What COSHH covers in care homes

COSHH covers substances and biological materials that can harm health. In a care home this includes more than obvious industrial chemicals. Examples include cleaning and disinfectant products, laundry chemicals, descalers, aerosols, body fluids, contaminated waste, soiled laundry, and some medicines or topical creams that staff might handle.
HSE guidance for care homes says COSHH assessments are often straightforward, but they must reflect real local risks. Staff should know which substances they may meet, how exposure could occur, and which controls and procedures to follow.
Common COSHH-relevant examples
- Cleaning and disinfectant products: surface cleaners, toilet cleaners, descalers, sanitisers, bleach-based products, floor products, and concentrates.
- Laundry and housekeeping substances: detergents, stain removers, disinfecting products, and substances used in sluice or laundry areas.
- Biological agents: blood, vomit, faeces, urine, respiratory secretions, body-fluid spills, and contaminated equipment or surfaces.
- Waste and sharps-related contamination: used dressings, continence waste, contaminated PPE, sharps bins, and accidental exposure to blood or body fluids.
- Medicines and topical products: some creams, patches, powders, or cytotoxic medicines may need additional handling controls where local assessment shows a risk.
What COSHH is not
COSHH does not cover all health and safety hazards.

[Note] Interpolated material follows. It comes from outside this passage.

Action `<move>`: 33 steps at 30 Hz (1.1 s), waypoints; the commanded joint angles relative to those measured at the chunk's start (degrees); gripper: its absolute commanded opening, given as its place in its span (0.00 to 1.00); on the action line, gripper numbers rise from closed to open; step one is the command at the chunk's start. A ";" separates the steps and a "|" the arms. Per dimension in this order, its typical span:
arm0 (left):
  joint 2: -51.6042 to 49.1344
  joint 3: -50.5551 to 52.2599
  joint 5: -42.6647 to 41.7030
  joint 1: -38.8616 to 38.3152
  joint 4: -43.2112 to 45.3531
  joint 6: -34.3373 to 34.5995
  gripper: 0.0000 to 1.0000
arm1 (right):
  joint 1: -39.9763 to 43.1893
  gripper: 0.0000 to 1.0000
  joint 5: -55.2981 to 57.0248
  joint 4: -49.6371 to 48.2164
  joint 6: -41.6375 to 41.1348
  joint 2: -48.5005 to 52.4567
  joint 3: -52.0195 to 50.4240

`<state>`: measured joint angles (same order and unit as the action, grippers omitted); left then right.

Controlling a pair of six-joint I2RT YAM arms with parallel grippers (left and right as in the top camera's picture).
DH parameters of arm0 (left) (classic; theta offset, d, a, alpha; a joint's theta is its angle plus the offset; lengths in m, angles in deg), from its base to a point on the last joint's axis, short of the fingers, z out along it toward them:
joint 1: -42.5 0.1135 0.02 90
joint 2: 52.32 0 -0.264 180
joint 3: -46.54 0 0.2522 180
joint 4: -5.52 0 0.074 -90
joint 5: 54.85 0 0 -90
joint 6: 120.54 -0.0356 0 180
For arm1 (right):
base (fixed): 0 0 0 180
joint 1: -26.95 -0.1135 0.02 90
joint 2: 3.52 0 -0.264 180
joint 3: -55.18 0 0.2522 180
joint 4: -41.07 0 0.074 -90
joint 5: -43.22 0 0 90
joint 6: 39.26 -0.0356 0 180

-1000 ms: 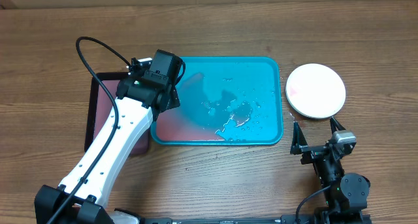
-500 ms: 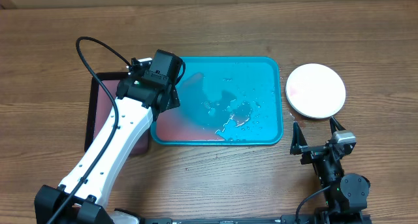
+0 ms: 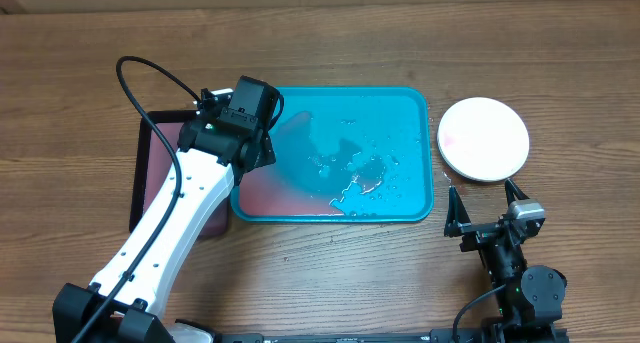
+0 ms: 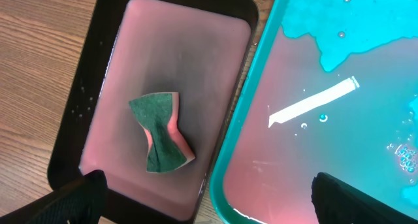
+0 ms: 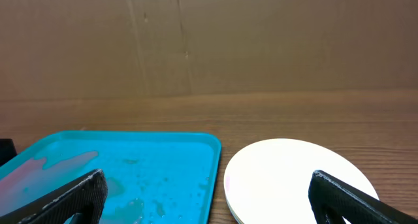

Lead, asbestos, and radioactive materials are regulated separately, and fire or explosion risks may need other controls. However, if a substance can harm health by contact, inhalation, swallowing, injection, or biological exposure, COSHH principles will normally apply.
COSHH in care homes is not only about strong chemicals. It covers any work-related substance or biological material that could harm health if exposure is not controlled.